*What the task requires*.
The required output is the lines below from the line containing "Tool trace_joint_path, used" to the line containing "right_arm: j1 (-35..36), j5", inclusive, retyped exactly. No other lines belong in it.

*Data supplied*.
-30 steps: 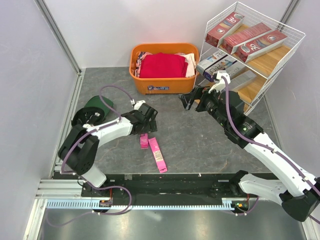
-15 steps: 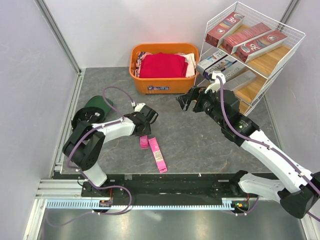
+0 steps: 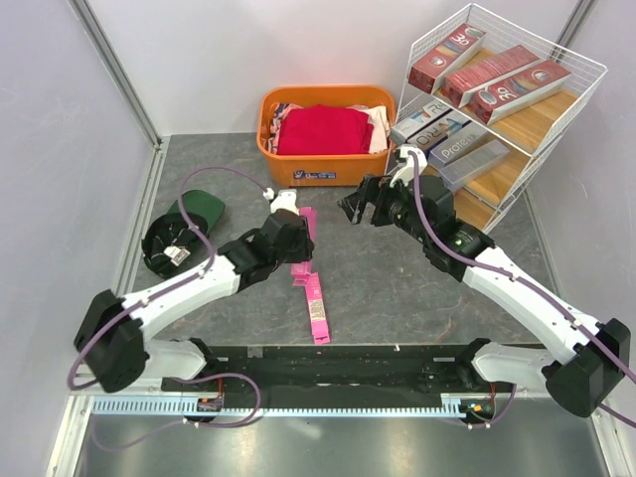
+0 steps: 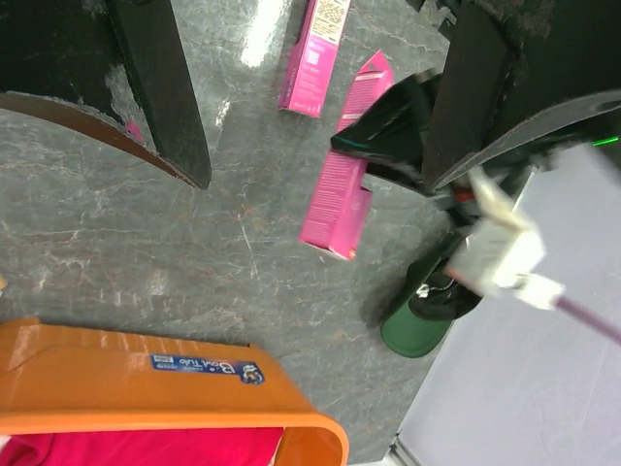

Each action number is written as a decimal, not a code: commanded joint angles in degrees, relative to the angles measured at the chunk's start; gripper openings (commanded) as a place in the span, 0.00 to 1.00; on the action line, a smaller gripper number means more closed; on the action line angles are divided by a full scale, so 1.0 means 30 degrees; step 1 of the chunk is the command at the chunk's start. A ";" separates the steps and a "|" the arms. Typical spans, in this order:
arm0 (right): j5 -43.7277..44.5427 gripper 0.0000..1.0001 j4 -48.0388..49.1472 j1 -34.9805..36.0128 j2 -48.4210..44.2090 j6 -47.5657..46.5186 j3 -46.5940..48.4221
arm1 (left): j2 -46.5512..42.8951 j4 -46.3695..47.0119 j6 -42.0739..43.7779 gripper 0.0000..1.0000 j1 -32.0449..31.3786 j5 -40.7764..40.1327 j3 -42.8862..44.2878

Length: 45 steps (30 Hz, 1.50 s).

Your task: Place and organize the toothpastes onto the shelf

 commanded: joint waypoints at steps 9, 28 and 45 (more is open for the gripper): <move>-0.2467 0.98 0.1901 0.0040 0.1139 0.1337 -0.0073 | -0.3224 0.2823 0.1479 0.35 -0.2966 -0.0291 0.1109; -0.4170 0.63 0.3542 0.0040 0.2253 0.2888 -0.0424 | -0.3370 0.5078 0.1919 0.37 -0.4051 -0.0760 0.2312; 0.1658 0.49 0.3396 -0.0019 -0.2607 0.2392 -0.1537 | -0.5389 0.7709 -0.1999 0.77 0.0829 0.4348 0.0119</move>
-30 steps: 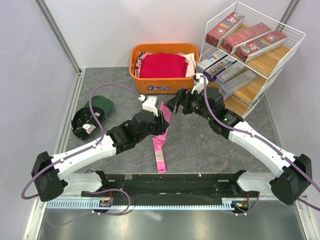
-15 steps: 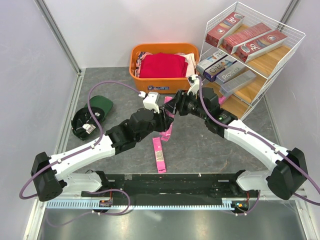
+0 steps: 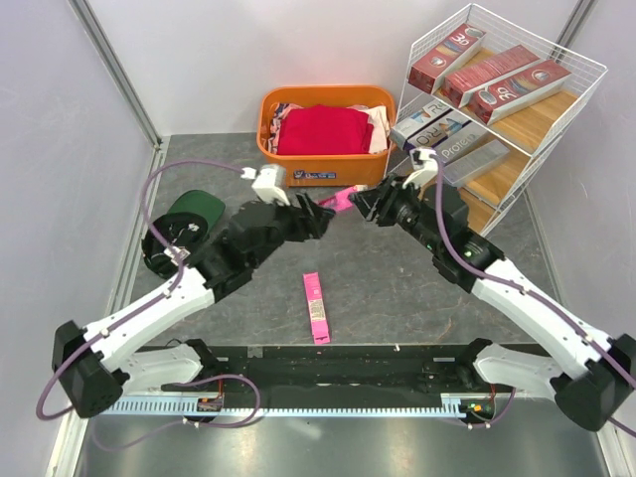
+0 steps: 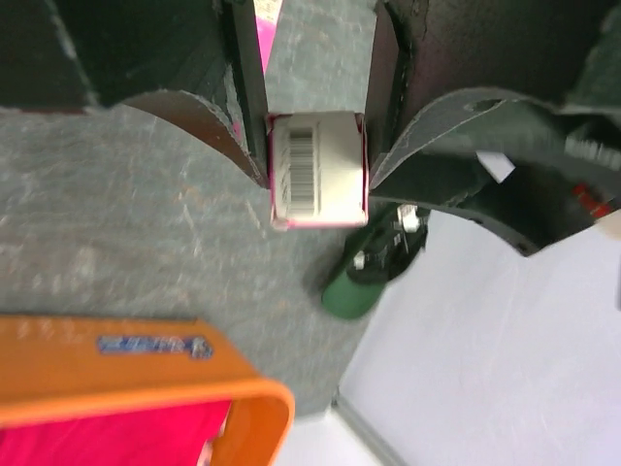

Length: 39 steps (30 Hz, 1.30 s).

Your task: Place and organize the toothpastes onto the shelf

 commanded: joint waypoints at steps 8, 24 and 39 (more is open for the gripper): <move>0.4843 0.49 0.1987 -0.0004 -0.5071 -0.0084 -0.1544 | -0.1810 1.1157 -0.5322 0.92 0.5218 0.9787 -0.4667; 0.5019 0.64 -0.1142 -0.0033 -0.5079 -0.2192 -0.0081 | 0.4811 1.7018 -0.8054 0.97 0.5895 1.7730 -0.3645; 0.9821 0.81 -0.2056 -0.0062 -0.9203 -0.2984 -0.0139 | 1.4240 0.1151 1.0990 0.98 -0.2718 1.2279 0.6167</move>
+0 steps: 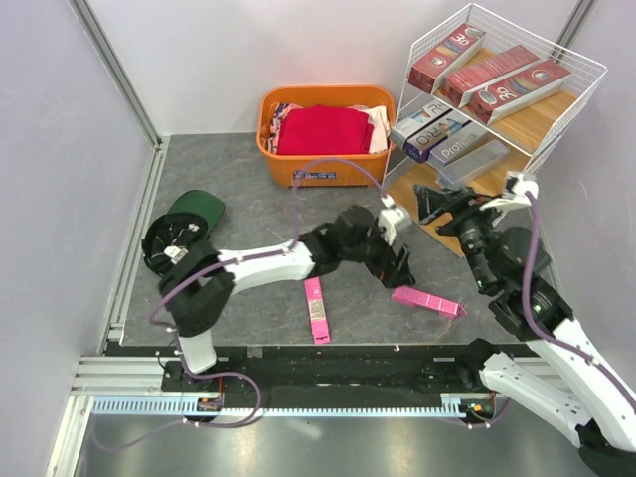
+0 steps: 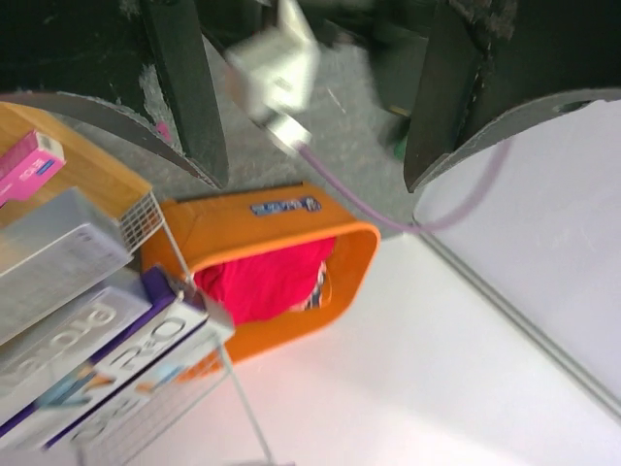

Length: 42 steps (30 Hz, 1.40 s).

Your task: Place and organize the toothpastes onto the shelf

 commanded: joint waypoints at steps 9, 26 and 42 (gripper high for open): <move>0.2499 0.85 0.0151 0.0010 -0.1881 -0.1225 0.1467 | 0.7012 -0.3986 0.8365 0.99 -0.2694 -0.1567 0.5241; 0.2618 0.87 -0.0113 -0.0018 -0.1384 -0.1577 0.1673 | 0.8716 -0.6653 0.6613 0.28 -0.2988 -0.2854 0.6943; -0.2156 0.91 0.0383 -0.0019 0.1837 -0.0875 0.1469 | -0.2962 -0.0913 -0.0624 0.20 0.4504 0.3032 -0.1345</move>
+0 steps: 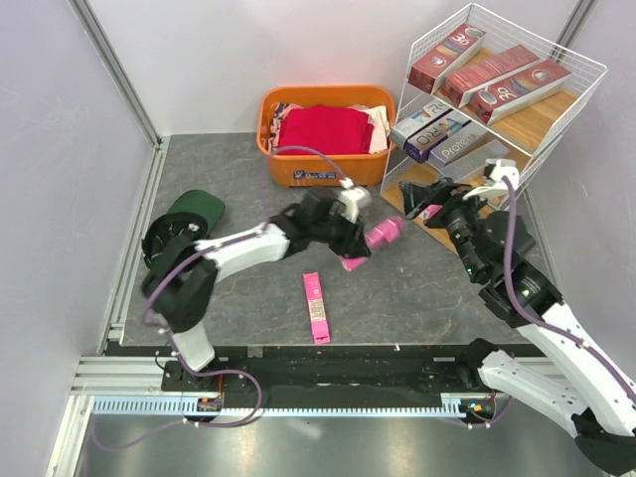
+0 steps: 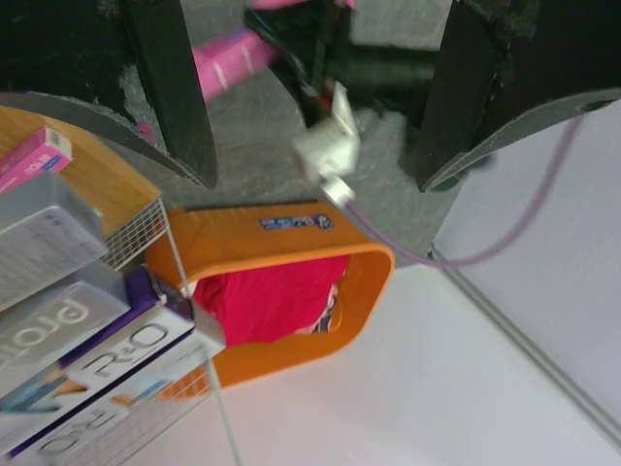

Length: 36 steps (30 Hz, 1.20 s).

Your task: Place and organize the toothpastes onto the shelf

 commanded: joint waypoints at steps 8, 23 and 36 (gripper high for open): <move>-0.6582 0.98 0.2600 0.0018 0.2452 0.1309 -0.0160 | -0.8379 0.8461 -0.8635 0.18 0.5038 0.7045 -0.4648; -1.0597 0.98 0.6116 -0.0040 0.4445 0.2833 -0.1389 | -0.8061 2.4106 -1.8367 0.15 0.5539 1.0302 -0.7260; -1.2678 0.46 1.0221 -0.0041 0.4475 0.4562 -0.2651 | -0.7268 2.4291 -1.8723 0.20 0.5334 1.0771 -0.7318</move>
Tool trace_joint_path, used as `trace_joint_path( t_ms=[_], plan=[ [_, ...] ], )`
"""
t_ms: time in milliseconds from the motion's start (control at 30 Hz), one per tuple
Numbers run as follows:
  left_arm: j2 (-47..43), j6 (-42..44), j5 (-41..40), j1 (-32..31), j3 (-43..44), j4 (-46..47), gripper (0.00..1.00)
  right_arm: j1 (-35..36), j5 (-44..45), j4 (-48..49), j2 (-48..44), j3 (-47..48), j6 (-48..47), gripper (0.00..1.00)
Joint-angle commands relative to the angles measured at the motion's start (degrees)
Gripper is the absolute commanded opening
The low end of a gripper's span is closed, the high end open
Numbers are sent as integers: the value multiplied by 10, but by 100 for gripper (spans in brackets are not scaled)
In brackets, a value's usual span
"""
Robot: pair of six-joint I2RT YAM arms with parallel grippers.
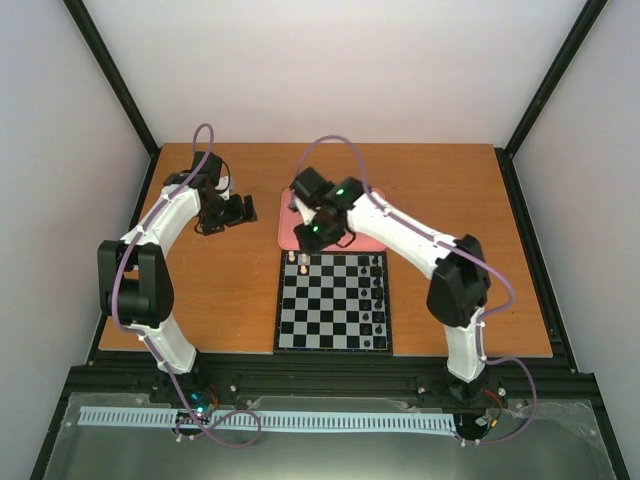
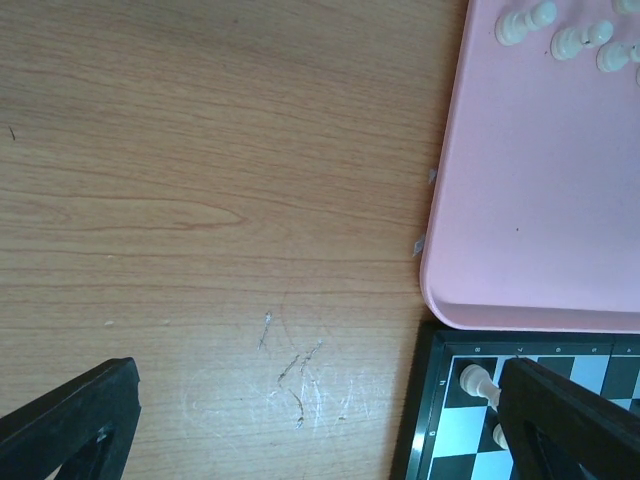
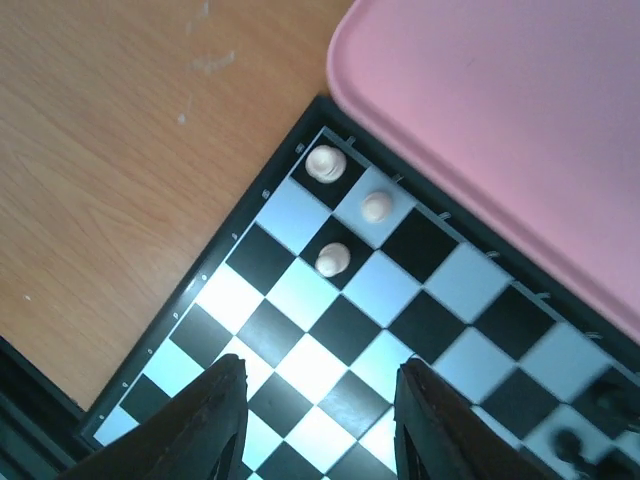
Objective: Set up the chess pieces on the board
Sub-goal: Place the chess piece on the chessboard, then pick up the chess piece from the storage box.
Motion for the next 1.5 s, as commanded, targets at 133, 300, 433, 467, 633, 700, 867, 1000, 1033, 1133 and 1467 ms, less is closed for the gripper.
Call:
trace_joint_path(
  t_ms=[133, 300, 433, 467, 633, 700, 867, 1000, 1033, 1133, 1467],
  plan=[
    [-13, 1, 12, 4, 6, 3, 100, -127, 6, 1, -3, 55, -3, 51],
    [0, 2, 15, 5, 18, -2, 100, -192, 36, 18, 102, 157, -4, 48],
    [9, 2, 22, 5, 23, -4, 100, -218, 50, 17, 179, 242, -10, 44],
    [10, 2, 22, 5, 23, -4, 100, -224, 56, 17, 196, 259, -10, 44],
    [22, 2, 22, 4, 26, -5, 100, -239, 62, 31, 239, 284, -7, 44],
    [27, 2, 23, 5, 27, -5, 100, -241, 61, 33, 251, 289, -8, 44],
    [42, 2, 26, 5, 34, -4, 100, -245, 64, 34, 270, 291, -13, 44],
    [51, 2, 29, 5, 38, -3, 100, -246, 74, 39, 283, 292, -12, 44],
    [52, 1, 29, 5, 38, -2, 100, -246, 75, 39, 287, 293, -11, 44],
    [54, 2, 29, 4, 39, -1, 100, -249, 75, 43, 300, 296, -7, 43],
    [51, 6, 25, 5, 39, -2, 100, -257, 68, 45, 332, 324, -5, 39]
  ],
)
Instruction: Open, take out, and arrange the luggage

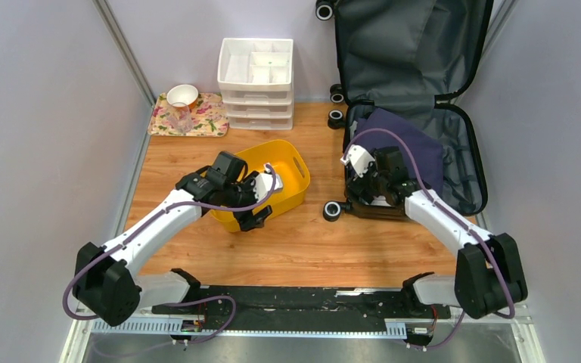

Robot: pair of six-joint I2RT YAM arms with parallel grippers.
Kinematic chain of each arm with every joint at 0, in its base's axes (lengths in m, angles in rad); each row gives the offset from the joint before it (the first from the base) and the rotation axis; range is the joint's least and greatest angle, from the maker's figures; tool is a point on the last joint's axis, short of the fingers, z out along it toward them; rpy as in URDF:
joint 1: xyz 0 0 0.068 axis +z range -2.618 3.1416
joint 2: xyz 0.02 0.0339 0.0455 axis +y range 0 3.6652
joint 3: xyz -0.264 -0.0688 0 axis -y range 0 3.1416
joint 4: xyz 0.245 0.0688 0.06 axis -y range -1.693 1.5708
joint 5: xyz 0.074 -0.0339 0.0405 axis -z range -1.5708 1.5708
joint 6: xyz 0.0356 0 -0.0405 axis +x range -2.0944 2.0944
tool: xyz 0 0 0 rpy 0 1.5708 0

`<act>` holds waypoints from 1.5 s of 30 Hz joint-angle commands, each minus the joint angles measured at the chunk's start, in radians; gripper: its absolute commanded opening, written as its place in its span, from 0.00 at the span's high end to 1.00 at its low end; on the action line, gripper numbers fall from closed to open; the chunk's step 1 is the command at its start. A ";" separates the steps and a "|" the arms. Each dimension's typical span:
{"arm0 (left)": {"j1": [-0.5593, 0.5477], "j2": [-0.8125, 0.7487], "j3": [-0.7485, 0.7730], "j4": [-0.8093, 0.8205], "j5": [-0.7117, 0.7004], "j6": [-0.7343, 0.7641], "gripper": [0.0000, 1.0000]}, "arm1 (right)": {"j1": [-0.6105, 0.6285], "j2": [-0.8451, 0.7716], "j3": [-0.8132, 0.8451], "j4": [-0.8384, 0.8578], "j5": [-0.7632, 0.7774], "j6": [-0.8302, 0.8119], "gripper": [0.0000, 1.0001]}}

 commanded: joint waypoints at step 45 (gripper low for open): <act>-0.220 0.841 0.573 1.116 -0.213 -2.013 0.11 | -0.451 -0.111 0.337 -0.305 -0.523 0.275 1.00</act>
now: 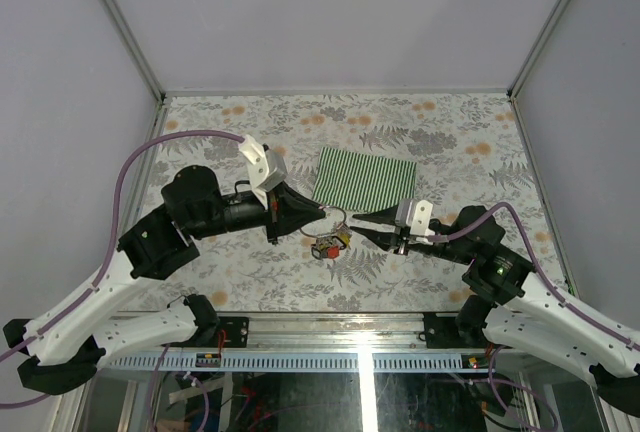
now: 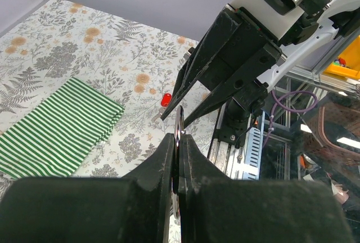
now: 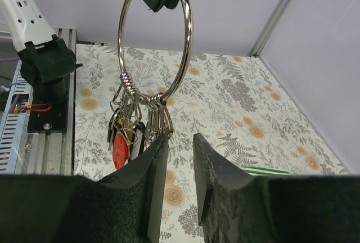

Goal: Put the keys on the keyring

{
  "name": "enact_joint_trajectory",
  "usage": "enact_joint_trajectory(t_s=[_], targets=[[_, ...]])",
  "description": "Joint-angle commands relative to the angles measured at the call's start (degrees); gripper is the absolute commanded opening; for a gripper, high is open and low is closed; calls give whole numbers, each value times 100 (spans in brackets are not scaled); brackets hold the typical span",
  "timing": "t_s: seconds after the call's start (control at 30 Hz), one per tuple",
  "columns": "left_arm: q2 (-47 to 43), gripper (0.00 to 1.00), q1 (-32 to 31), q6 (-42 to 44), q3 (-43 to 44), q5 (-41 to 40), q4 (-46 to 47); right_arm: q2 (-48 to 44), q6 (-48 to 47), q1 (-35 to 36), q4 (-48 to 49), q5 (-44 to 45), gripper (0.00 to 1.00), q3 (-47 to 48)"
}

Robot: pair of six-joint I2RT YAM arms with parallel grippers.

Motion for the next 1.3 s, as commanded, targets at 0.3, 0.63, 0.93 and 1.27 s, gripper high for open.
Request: enact_joint_trajectory(t_s=[0.3,0.63,0.93,1.27], targets=[[-19,0,11,-129,121,177,482,-63,119,6,297,-311,29,134],[2,0,11,-142,119,192,482,-110,191,0,344,-398,33,110],[-6,0,11,-165,111,232,503,29,194,-1,405,-253,31,127],[6,0,11,-170,102,233,521,143,255,-2,579,-303,36,124]])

*Exercise result*.
Tool trace_joint_path, used as `trace_joint_path( t_ms=[_], plan=[ [_, ...] ], )`
"""
t_ms: time in milliseconds from the motion's start (control at 30 Hz), one per tuple
Numbers run as follows:
  left_arm: j2 (-47..43), j6 (-42..44), j5 (-41..40), j1 (-32..31), j3 (-43..44), j4 (-46..47), gripper (0.00..1.00)
  right_arm: j1 (-35..36), j5 (-44..45), j4 (-48..49), j2 (-48..44), j3 (-47..48), j6 (-48..47), gripper (0.00..1.00)

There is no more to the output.